Plaintiffs in their response brief specifically concur in the finding that this case does not involve a secondary boycott but argue that the stoppage caused by the conspiracy has the same effect, and that section 158 is not directed solely against secondary boycotts. However, this position is not congruous with the decision in Price v. United Mine Workers of America, 336 F.2d 771 (6th Cir. 1964), cert. denied 380 U.S. 913, 85 S.Ct. 899, 13 L.Ed.2d 799 (1965), wherein the Court held:
Section 303 provides a remedy only for damages to business or property caused by unlawful secondary activities.. It affords no remedy for injuries to person. It does not apply to unlawful primary activities.
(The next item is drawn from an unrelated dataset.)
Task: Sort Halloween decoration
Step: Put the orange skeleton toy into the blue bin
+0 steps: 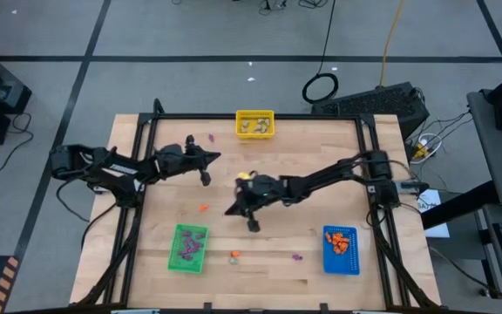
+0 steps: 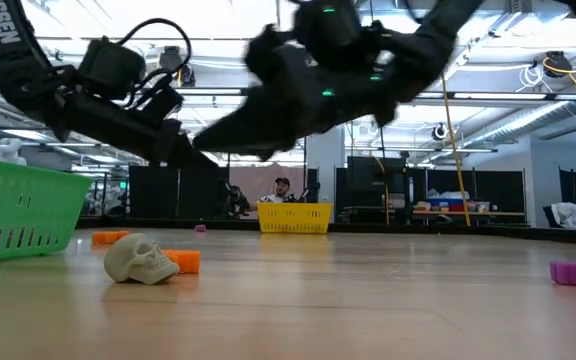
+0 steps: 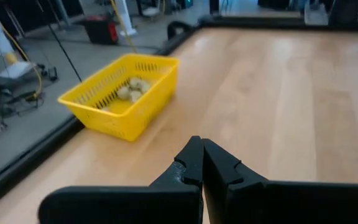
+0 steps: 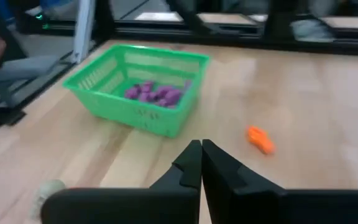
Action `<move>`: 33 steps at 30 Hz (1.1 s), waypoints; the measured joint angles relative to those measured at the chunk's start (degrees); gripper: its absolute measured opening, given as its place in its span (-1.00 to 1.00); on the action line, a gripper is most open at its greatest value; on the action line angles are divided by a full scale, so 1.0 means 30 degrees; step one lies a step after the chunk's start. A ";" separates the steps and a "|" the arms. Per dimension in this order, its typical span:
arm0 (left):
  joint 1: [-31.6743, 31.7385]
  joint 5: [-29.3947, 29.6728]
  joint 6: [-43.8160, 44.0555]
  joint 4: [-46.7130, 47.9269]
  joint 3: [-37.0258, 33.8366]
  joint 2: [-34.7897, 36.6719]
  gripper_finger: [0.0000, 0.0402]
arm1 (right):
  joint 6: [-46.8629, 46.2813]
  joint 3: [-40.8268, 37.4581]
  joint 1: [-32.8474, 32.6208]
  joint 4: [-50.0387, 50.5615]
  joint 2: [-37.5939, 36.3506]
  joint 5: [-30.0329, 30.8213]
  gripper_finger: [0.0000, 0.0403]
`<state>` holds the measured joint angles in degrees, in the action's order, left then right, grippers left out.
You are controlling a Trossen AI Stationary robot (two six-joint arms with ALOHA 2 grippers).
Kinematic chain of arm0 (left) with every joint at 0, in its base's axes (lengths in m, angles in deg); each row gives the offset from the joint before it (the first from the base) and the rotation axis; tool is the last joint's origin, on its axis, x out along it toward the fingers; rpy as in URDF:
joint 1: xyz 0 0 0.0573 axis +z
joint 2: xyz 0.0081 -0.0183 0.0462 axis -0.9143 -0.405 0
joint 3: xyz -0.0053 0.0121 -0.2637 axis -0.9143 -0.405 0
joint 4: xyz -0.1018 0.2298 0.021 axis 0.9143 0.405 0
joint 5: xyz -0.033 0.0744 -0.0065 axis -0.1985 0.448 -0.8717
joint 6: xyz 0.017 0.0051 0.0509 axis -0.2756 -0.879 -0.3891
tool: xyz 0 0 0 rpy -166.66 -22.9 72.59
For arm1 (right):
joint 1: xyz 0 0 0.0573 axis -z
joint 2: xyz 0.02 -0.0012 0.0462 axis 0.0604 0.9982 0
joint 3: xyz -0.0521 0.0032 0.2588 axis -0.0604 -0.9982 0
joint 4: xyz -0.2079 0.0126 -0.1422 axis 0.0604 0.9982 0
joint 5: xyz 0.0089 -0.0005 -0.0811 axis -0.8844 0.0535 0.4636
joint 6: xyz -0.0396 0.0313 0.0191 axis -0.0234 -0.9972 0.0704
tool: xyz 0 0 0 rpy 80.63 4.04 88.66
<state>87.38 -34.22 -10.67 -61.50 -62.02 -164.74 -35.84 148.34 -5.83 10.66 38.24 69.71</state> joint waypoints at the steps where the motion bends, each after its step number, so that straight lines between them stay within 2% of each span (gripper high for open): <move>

The United States Supreme Court in a 1967 opinion held:
National Woodwork Mfrs., supra, holds that collective activity by employees of the primary employer, the object of which is to affect the labor policies of that primary employer, and not engaged in for its effect elsewhere, is protected primary activity. “Congress was not concerned to protect primary employers against pressures by disinterested unions, but rather to protect disinterested employers against direct pressures by any union.” Houston Contractors Assn. v. NLRB, 386 U.S. 664, 87 S.Ct. 1278, 18 L.Ed.2d 389 (1967). See National Woodwork Mfrs. v. NLRB, 386 U.S. 612, 87 S.Ct. 1250, 18 L.Ed.2d 357 (1967).
In the case at bar there are no allegations of pressure being exerted against a neutral employer for the purpose of pressuring a primary employer engaged in a labor dispute. On the contrary, there is only one employer, the Martin Company, which is intimately involved in the incident. Pressure, if any, was hrought to bear only on this company and resulted from the labor dispute between it and Local 650’s sister union, Local 807. Plaintiff has furnished no competent, controlling authority for the proposition that this instant activity is such as to be prohibited by section 158(b)(4) and the Court has found none. Accordingly, defendants’ motion for summary judgment is sustained.